# REQUIRED ACTION
What you return should be the full listing, copied exactly and stripped of its pictures.

# MATERIAL FOR THE TASK
####

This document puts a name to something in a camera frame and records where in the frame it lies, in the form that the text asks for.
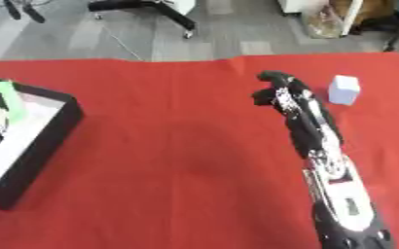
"red fabric surface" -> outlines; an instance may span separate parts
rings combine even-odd
[[[399,54],[247,56],[214,62],[0,62],[0,77],[74,94],[86,118],[17,208],[0,249],[319,248],[308,189],[280,117],[249,95],[265,69],[321,96],[399,248]]]

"white cabinet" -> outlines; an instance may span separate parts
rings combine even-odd
[[[309,4],[309,0],[273,0],[278,1],[284,13],[299,13]]]
[[[163,2],[181,15],[187,15],[197,4],[197,0],[163,0]]]

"chair base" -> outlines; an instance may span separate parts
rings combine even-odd
[[[181,15],[176,10],[167,6],[163,1],[97,1],[88,3],[88,9],[90,12],[104,12],[104,11],[115,11],[115,10],[124,10],[124,9],[138,9],[138,8],[146,8],[151,7],[160,12],[163,16],[166,16],[177,24],[182,26],[185,29],[184,38],[189,39],[193,36],[194,31],[196,30],[197,24],[187,18],[184,15]]]

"black office chair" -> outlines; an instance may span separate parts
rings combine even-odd
[[[101,15],[98,12],[151,7],[184,27],[183,37],[186,39],[191,38],[194,35],[197,24],[169,7],[166,3],[170,3],[170,0],[102,0],[89,3],[88,8],[90,12],[95,12],[95,18],[101,19]]]
[[[366,19],[359,26],[353,27],[351,34],[361,34],[364,31],[386,31],[394,35],[386,42],[383,51],[395,51],[395,46],[399,41],[399,12],[384,18]]]

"chair wheel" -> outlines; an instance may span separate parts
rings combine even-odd
[[[194,36],[194,30],[186,30],[184,31],[183,38],[191,39]]]
[[[95,13],[95,14],[93,14],[93,18],[95,18],[97,20],[101,20],[102,19],[102,15],[98,14],[98,13]]]
[[[382,51],[383,52],[393,52],[393,51],[395,51],[395,48],[393,46],[390,46],[390,45],[386,44],[384,46],[384,48],[382,49]]]

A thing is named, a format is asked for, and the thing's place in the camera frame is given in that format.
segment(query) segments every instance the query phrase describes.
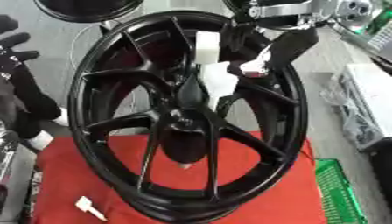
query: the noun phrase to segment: red cloth
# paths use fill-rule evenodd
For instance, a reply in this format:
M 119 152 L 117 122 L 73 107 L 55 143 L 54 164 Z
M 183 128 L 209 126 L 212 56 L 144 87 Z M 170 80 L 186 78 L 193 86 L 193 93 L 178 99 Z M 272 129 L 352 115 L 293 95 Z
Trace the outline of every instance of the red cloth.
M 114 136 L 110 144 L 116 155 L 132 170 L 140 170 L 146 145 L 145 136 Z M 241 206 L 217 224 L 276 223 L 322 224 L 326 218 L 316 185 L 312 148 L 305 143 L 292 169 L 275 186 Z M 258 161 L 257 154 L 229 140 L 220 142 L 219 182 L 224 184 L 240 177 Z M 160 223 L 128 206 L 103 181 L 93 174 L 70 137 L 59 137 L 38 158 L 44 172 L 38 196 L 34 224 L 102 223 L 90 213 L 75 207 L 81 196 L 90 198 L 94 207 L 105 214 L 108 223 Z M 207 181 L 207 163 L 202 160 L 183 170 L 160 150 L 154 160 L 152 180 L 164 186 L 191 189 L 203 187 Z

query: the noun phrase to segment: black glove
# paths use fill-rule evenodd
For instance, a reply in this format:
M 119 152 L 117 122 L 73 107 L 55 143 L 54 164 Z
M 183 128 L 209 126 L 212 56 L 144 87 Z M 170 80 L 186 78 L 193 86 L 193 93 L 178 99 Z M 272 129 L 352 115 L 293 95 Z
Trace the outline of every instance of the black glove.
M 19 27 L 18 21 L 6 15 L 0 15 L 0 34 L 11 32 Z
M 0 15 L 0 33 L 18 28 L 18 22 L 8 16 Z M 27 60 L 34 60 L 39 56 L 37 51 L 13 52 L 14 46 L 23 44 L 30 39 L 30 34 L 19 33 L 8 38 L 0 39 L 0 75 L 9 79 L 15 70 Z

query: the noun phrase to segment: white plastic piece
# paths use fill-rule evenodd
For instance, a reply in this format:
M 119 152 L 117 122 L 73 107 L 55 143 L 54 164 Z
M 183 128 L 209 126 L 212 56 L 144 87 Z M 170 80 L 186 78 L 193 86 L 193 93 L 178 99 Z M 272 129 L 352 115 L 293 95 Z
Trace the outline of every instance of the white plastic piece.
M 53 121 L 61 126 L 68 127 L 68 110 L 66 108 L 60 108 L 61 115 Z
M 221 53 L 221 34 L 198 31 L 196 34 L 196 64 L 208 65 L 219 61 Z
M 223 96 L 231 95 L 238 84 L 238 77 L 228 73 L 229 62 L 221 62 L 211 65 L 204 65 L 200 71 L 200 79 L 203 81 L 210 102 L 208 107 L 215 111 L 219 99 Z
M 44 130 L 41 130 L 34 138 L 27 139 L 27 142 L 37 150 L 42 151 L 53 141 L 53 136 Z
M 270 61 L 271 52 L 270 45 L 265 47 L 257 56 L 256 59 L 248 61 L 240 65 L 243 74 L 250 76 L 263 76 L 266 75 L 265 62 Z
M 93 202 L 86 198 L 85 196 L 82 196 L 75 204 L 82 212 L 90 212 L 93 214 L 95 217 L 102 221 L 107 221 L 106 217 L 100 213 L 98 210 L 96 210 L 93 207 Z

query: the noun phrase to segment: green basket
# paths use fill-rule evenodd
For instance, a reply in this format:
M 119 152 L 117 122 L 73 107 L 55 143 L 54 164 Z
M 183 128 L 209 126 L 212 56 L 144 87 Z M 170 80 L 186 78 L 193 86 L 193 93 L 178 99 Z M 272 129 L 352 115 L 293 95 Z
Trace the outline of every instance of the green basket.
M 338 160 L 318 159 L 316 179 L 328 224 L 368 223 Z

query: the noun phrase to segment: sneaker
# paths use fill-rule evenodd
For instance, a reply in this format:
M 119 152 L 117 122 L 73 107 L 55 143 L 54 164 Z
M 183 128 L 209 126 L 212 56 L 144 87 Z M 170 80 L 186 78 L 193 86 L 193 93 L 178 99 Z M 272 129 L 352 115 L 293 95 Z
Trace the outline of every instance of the sneaker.
M 34 138 L 27 139 L 27 142 L 39 151 L 42 151 L 46 146 L 48 146 L 53 141 L 51 134 L 44 130 L 41 130 L 37 136 Z
M 53 121 L 61 126 L 68 127 L 68 110 L 66 108 L 60 108 L 61 110 L 61 115 L 54 119 Z

####

# TASK RESPONSE
This document puts a name to something in a camera frame and records where in the frame it lies, in the form that the text asks for.
"red fabric surface" -> outlines; an instance may span separate parts
rings combine even-odd
[[[399,54],[247,56],[214,62],[0,62],[0,77],[74,94],[86,118],[17,208],[0,249],[319,248],[308,189],[280,117],[249,95],[265,69],[321,96],[399,248]]]

"white cabinet" -> outlines; an instance may span separate parts
rings combine even-odd
[[[309,4],[309,0],[273,0],[278,1],[284,13],[299,13]]]
[[[163,2],[181,15],[187,15],[197,4],[197,0],[163,0]]]

"chair base" -> outlines; an instance may span separate parts
rings combine even-odd
[[[181,15],[176,10],[167,6],[163,1],[97,1],[88,3],[88,9],[90,12],[104,12],[104,11],[115,11],[115,10],[124,10],[124,9],[138,9],[138,8],[146,8],[151,7],[160,12],[163,16],[166,16],[177,24],[182,26],[185,29],[184,38],[189,39],[193,36],[194,31],[196,30],[197,24],[187,18],[184,15]]]

"black office chair" -> outlines; an instance may span separate parts
rings combine even-odd
[[[101,15],[98,12],[151,7],[184,27],[183,37],[186,39],[191,38],[194,35],[197,24],[169,7],[166,3],[170,3],[170,0],[102,0],[89,3],[88,8],[90,12],[95,12],[95,18],[101,19]]]
[[[366,19],[359,26],[353,27],[351,34],[361,34],[364,31],[386,31],[394,35],[386,42],[383,51],[395,51],[395,46],[399,41],[399,12],[384,18]]]

"chair wheel" -> outlines; an instance may span separate parts
rings combine even-odd
[[[194,36],[194,30],[186,30],[184,31],[183,38],[191,39]]]
[[[95,13],[95,14],[93,14],[93,18],[95,18],[97,20],[101,20],[102,19],[102,15],[98,14],[98,13]]]
[[[382,51],[383,52],[393,52],[393,51],[395,51],[395,48],[393,46],[390,46],[390,45],[386,44],[384,46],[384,48],[382,49]]]

A thing is named, a format is asked for, and the thing's place in the camera frame is given in that format.
segment(query) segments every instance the query phrase describes.
query: the noun phrase to segment: red cloth
# paths use fill-rule evenodd
For instance, a reply in this format:
M 119 152 L 117 122 L 73 107 L 55 143 L 54 164 Z
M 183 128 L 209 126 L 212 56 L 144 87 Z M 170 80 L 186 78 L 193 86 L 193 93 L 178 99 Z M 272 129 L 352 115 L 293 95 Z
Trace the outline of every instance of the red cloth.
M 114 136 L 110 144 L 116 155 L 132 170 L 140 170 L 146 145 L 145 136 Z M 241 206 L 217 224 L 276 223 L 322 224 L 326 218 L 316 185 L 312 148 L 305 143 L 292 169 L 275 186 Z M 258 161 L 257 154 L 229 140 L 220 142 L 219 182 L 224 184 L 240 177 Z M 160 223 L 128 206 L 103 181 L 93 174 L 70 137 L 59 137 L 38 158 L 44 172 L 38 196 L 34 224 L 102 223 L 90 213 L 75 207 L 81 196 L 90 198 L 94 207 L 105 214 L 108 223 Z M 207 181 L 207 163 L 202 160 L 183 170 L 160 150 L 154 160 L 152 180 L 164 186 L 191 189 L 203 187 Z

query: the noun phrase to segment: black glove
# paths use fill-rule evenodd
For instance, a reply in this format:
M 119 152 L 117 122 L 73 107 L 55 143 L 54 164 Z
M 183 128 L 209 126 L 212 56 L 144 87 Z M 170 80 L 186 78 L 193 86 L 193 93 L 178 99 Z M 272 129 L 352 115 L 293 95 Z
Trace the outline of every instance of the black glove.
M 19 27 L 18 21 L 6 15 L 0 15 L 0 34 L 11 32 Z
M 0 15 L 0 33 L 18 28 L 18 22 L 8 16 Z M 27 60 L 34 60 L 39 56 L 37 51 L 13 52 L 14 46 L 23 44 L 30 39 L 30 34 L 19 33 L 8 38 L 0 39 L 0 75 L 9 79 L 15 70 Z

query: the noun phrase to segment: white plastic piece
# paths use fill-rule evenodd
For instance, a reply in this format:
M 119 152 L 117 122 L 73 107 L 55 143 L 54 164 Z
M 183 128 L 209 126 L 212 56 L 144 87 Z M 170 80 L 186 78 L 193 86 L 193 93 L 178 99 Z M 272 129 L 352 115 L 293 95 Z
Trace the outline of every instance of the white plastic piece.
M 53 121 L 61 126 L 68 127 L 68 110 L 66 108 L 60 108 L 61 115 Z
M 221 53 L 221 34 L 198 31 L 196 34 L 196 64 L 208 65 L 219 61 Z
M 223 96 L 231 95 L 238 84 L 238 77 L 228 73 L 229 62 L 221 62 L 211 65 L 204 65 L 200 71 L 200 79 L 203 81 L 210 102 L 208 107 L 215 111 L 219 99 Z
M 44 130 L 41 130 L 34 138 L 27 139 L 27 142 L 37 150 L 42 151 L 53 141 L 53 136 Z
M 270 61 L 271 52 L 270 45 L 265 47 L 257 56 L 256 59 L 248 61 L 240 65 L 243 74 L 250 76 L 263 76 L 266 75 L 265 62 Z
M 93 202 L 86 198 L 85 196 L 82 196 L 75 204 L 82 212 L 90 212 L 93 214 L 95 217 L 102 221 L 107 221 L 106 217 L 100 213 L 98 210 L 96 210 L 93 207 Z

query: the noun phrase to segment: green basket
# paths use fill-rule evenodd
For instance, a reply in this format:
M 119 152 L 117 122 L 73 107 L 55 143 L 54 164 Z
M 183 128 L 209 126 L 212 56 L 144 87 Z M 170 80 L 186 78 L 193 86 L 193 93 L 178 99 Z M 272 129 L 352 115 L 293 95 Z
Trace the outline of every instance of the green basket.
M 338 160 L 318 159 L 316 179 L 328 224 L 368 223 Z

query: the noun phrase to segment: sneaker
# paths use fill-rule evenodd
For instance, a reply in this format:
M 119 152 L 117 122 L 73 107 L 55 143 L 54 164 Z
M 183 128 L 209 126 L 212 56 L 144 87 Z M 170 80 L 186 78 L 193 86 L 193 93 L 178 99 Z M 272 129 L 352 115 L 293 95 Z
Trace the outline of every instance of the sneaker.
M 34 138 L 27 139 L 27 142 L 39 151 L 42 151 L 46 146 L 48 146 L 53 141 L 51 134 L 44 130 L 41 130 L 37 136 Z
M 53 121 L 61 126 L 68 127 L 68 110 L 66 108 L 60 108 L 61 110 L 61 115 L 54 119 Z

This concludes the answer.